→ WHAT THE TASK ASKS: Set out the listing word for word. End with the line that contains "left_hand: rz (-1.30".

→ DATA PROVIDED:
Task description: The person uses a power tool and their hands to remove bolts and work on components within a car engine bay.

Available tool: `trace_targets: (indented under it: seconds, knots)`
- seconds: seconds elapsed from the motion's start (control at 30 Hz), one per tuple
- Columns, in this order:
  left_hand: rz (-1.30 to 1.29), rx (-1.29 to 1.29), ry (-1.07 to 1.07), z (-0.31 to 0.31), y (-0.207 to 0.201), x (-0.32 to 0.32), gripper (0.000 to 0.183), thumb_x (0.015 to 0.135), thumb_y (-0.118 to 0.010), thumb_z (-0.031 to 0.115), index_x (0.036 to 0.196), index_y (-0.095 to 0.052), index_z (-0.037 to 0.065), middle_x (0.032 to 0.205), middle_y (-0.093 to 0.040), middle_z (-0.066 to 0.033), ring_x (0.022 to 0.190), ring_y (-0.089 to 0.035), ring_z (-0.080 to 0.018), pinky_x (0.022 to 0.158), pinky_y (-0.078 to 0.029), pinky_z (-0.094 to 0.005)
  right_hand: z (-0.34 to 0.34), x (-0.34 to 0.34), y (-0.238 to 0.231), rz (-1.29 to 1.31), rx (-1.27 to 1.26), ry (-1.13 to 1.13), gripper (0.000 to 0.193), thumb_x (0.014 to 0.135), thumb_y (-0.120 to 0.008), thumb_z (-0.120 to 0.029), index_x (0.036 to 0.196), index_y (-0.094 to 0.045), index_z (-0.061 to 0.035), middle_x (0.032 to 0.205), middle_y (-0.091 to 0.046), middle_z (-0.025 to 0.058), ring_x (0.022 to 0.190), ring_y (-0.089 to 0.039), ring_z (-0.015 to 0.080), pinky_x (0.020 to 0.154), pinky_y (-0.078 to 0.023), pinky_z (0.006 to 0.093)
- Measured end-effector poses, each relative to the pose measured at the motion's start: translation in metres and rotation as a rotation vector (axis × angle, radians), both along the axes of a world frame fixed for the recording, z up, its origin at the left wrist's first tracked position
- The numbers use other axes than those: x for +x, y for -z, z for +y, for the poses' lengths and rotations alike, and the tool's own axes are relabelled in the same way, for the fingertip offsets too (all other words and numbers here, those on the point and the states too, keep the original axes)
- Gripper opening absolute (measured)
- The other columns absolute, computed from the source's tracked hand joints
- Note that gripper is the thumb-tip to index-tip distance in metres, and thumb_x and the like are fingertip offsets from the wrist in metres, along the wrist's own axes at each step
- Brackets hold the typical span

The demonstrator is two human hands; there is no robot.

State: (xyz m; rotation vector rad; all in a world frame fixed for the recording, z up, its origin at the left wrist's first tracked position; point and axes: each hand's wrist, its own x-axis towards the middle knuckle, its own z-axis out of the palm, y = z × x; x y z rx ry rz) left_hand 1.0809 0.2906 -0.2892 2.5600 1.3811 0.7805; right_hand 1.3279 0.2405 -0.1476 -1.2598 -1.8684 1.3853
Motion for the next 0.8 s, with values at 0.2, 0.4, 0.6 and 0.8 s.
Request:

→ TASK ANSWER:
Task description: The person uses a power tool and their hands to remove bolts and work on components within a car engine bay.

Available tool: `trace_targets: (indented under it: seconds, knots)`
- seconds: seconds elapsed from the motion's start (control at 30 Hz), one per tuple
- Columns, in this order:
  left_hand: rz (-1.30 to 1.29), rx (-1.29 to 1.29), ry (-1.07 to 1.07), z (-0.31 to 0.31), y (-0.207 to 0.201), x (-0.32 to 0.32), gripper (0.000 to 0.183), thumb_x (0.015 to 0.135), thumb_y (-0.118 to 0.010), thumb_z (-0.031 to 0.115), index_x (0.036 to 0.196), index_y (-0.095 to 0.052), index_z (-0.037 to 0.065), middle_x (0.032 to 0.205), middle_y (-0.093 to 0.040), middle_z (-0.066 to 0.033), ring_x (0.022 to 0.190), ring_y (-0.089 to 0.035), ring_z (-0.080 to 0.018), pinky_x (0.022 to 0.158), pinky_y (-0.078 to 0.029), pinky_z (-0.094 to 0.005)

There is nothing else to add to the answer.